"""
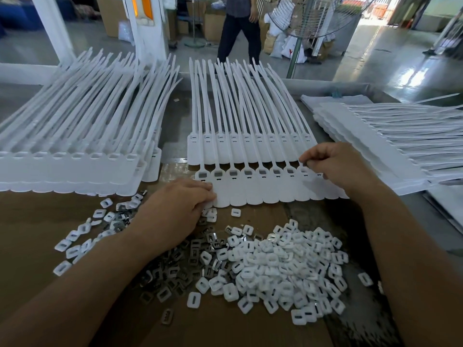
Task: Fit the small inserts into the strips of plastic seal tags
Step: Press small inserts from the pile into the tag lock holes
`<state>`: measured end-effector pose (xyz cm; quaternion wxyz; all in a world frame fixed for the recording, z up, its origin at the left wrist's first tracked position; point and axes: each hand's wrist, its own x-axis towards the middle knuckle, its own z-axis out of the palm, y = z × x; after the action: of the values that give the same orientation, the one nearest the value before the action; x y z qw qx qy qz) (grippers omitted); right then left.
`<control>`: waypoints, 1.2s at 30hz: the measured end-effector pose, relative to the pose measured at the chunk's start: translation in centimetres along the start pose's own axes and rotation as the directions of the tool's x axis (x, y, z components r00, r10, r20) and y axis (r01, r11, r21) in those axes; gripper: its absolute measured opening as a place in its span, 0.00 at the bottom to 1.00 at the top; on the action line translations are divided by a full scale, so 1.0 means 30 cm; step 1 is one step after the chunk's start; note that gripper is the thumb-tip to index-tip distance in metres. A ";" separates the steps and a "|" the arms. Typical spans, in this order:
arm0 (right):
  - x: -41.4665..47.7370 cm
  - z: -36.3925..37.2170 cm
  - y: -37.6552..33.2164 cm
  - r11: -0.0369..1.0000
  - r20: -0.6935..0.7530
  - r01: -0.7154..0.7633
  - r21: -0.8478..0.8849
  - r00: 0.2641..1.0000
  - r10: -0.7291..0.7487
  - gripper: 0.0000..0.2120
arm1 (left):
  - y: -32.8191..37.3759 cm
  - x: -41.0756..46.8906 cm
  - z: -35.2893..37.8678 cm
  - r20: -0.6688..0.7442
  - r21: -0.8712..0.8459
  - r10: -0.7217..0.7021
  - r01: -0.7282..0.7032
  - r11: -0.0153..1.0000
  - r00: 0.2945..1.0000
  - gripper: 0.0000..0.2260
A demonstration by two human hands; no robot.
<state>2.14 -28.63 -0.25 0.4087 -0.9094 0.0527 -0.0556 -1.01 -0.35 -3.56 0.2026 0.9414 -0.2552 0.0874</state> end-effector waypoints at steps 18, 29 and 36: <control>0.025 0.028 0.018 0.987 -0.011 -0.124 -0.100 0.992 0.124 0.13 | 0.005 0.004 -0.004 0.001 0.003 0.006 -0.006 1.000 1.000 0.12; 0.017 0.013 0.029 0.981 -0.049 -0.066 -0.184 0.997 0.058 0.11 | 0.005 0.004 -0.004 0.002 0.007 0.010 -0.010 1.000 1.000 0.13; 0.000 -0.029 0.022 0.918 0.099 0.068 -0.391 0.995 -0.031 0.14 | 0.001 0.004 -0.002 0.000 0.014 0.012 -0.012 1.000 1.000 0.13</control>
<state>1.99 -29.72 -0.18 0.2181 -0.9756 0.0211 -0.0126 -0.92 -0.40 -3.46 0.1954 0.9412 -0.2603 0.0905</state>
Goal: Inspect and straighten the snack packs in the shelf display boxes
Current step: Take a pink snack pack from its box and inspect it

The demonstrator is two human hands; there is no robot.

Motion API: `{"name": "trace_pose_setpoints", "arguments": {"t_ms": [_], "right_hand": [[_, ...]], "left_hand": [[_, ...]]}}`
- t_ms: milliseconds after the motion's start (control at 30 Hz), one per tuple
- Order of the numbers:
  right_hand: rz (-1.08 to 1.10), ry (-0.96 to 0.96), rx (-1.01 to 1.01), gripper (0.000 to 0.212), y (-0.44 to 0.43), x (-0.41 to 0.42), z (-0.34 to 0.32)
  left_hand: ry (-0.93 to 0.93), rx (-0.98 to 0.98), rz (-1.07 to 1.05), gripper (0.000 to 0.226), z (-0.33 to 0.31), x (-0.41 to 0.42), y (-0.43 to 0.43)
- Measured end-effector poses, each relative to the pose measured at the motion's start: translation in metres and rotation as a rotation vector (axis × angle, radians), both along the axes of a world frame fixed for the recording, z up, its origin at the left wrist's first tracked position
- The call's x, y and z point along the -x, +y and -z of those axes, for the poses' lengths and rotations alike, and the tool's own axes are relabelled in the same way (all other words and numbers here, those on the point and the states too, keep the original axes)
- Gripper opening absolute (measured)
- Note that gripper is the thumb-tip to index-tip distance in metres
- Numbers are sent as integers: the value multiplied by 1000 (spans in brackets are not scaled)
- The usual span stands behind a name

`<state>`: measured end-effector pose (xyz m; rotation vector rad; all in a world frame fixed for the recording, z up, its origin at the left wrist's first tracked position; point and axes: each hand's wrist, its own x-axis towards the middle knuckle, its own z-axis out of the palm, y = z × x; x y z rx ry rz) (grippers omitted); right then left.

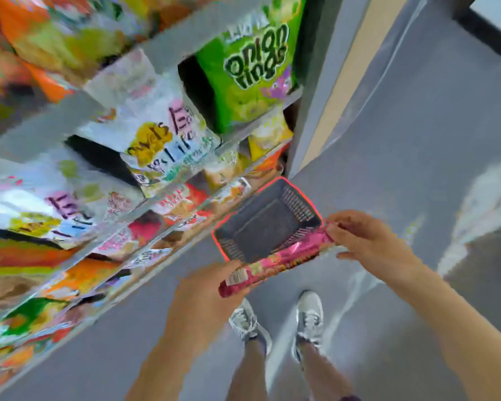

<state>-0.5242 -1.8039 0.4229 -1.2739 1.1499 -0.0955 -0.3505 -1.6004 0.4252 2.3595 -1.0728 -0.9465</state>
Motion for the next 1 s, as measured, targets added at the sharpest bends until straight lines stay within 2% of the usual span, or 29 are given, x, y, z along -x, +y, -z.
{"name": "trace_pose_setpoints", "arguments": {"t_ms": [133, 267, 367, 467, 533, 633, 733, 867, 1000], "right_hand": [[-26, 115, 71, 21, 7, -5, 137], [-43, 196, 172, 28, 5, -16, 263], [-165, 366, 380, 31, -6, -15, 338], [-175, 548, 633, 38, -24, -6, 391], [-195, 603, 763, 47, -36, -1, 417], [-235, 629, 805, 57, -49, -2, 444], [-304, 593, 836, 51, -59, -2, 460], [-319, 568, 872, 38, -70, 2, 456], [-394, 550, 843, 42, -69, 2, 445]], "left_hand": [[9, -95, -3, 14, 126, -3, 8], [-47, -125, 15, 24, 255, -10, 1], [-89, -101, -52, 29, 342, -17, -12], [-56, -118, -89, 26, 426, -26, -34], [-72, -154, -55, 25, 476, -31, -52], [-142, -200, -31, 29, 532, -37, -74], [-180, -253, -41, 30, 571, -39, -86], [-155, -342, -77, 39, 601, -40, -95], [-116, -429, -122, 64, 604, -42, -99]]}}
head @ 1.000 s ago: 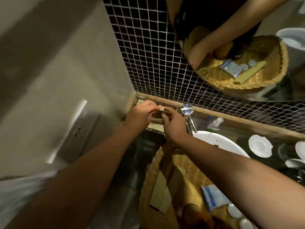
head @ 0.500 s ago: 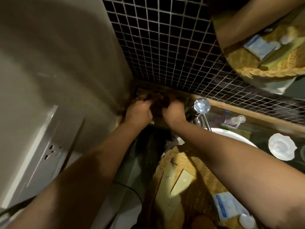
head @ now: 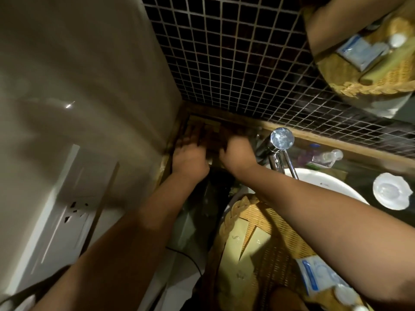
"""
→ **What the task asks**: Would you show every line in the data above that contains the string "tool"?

→ **Written solution**:
`<control>`: waypoints, 1.2s at 30hz: the measured end-effector pose, relative to the pose measured at the chunk's start: translation in centimetres along the start pose's own axes and rotation as the directions of the tool's x axis (x, y, z components r00, r10, r20) and y axis (r01, r11, r21) in those axes; gripper: its absolute measured opening as a place in its span, 0.00 at the bottom to 1.00 at the top; on the action line translations are divided by a full scale, so 1.0 means 30 cm; step 1 is one step after the chunk's start; note that gripper is the thumb-tip to index-tip distance in metres. A ";" separates the steps and a "|" the arms. Typical spans, in this order:
- The call's x, y and z point along the -x, +y and -z of those axes, for the poses' lengths and rotations alike, and the tool's own axes are relabelled in the same way (all other words and numbers here, those on the point and the states too, keep the original axes)

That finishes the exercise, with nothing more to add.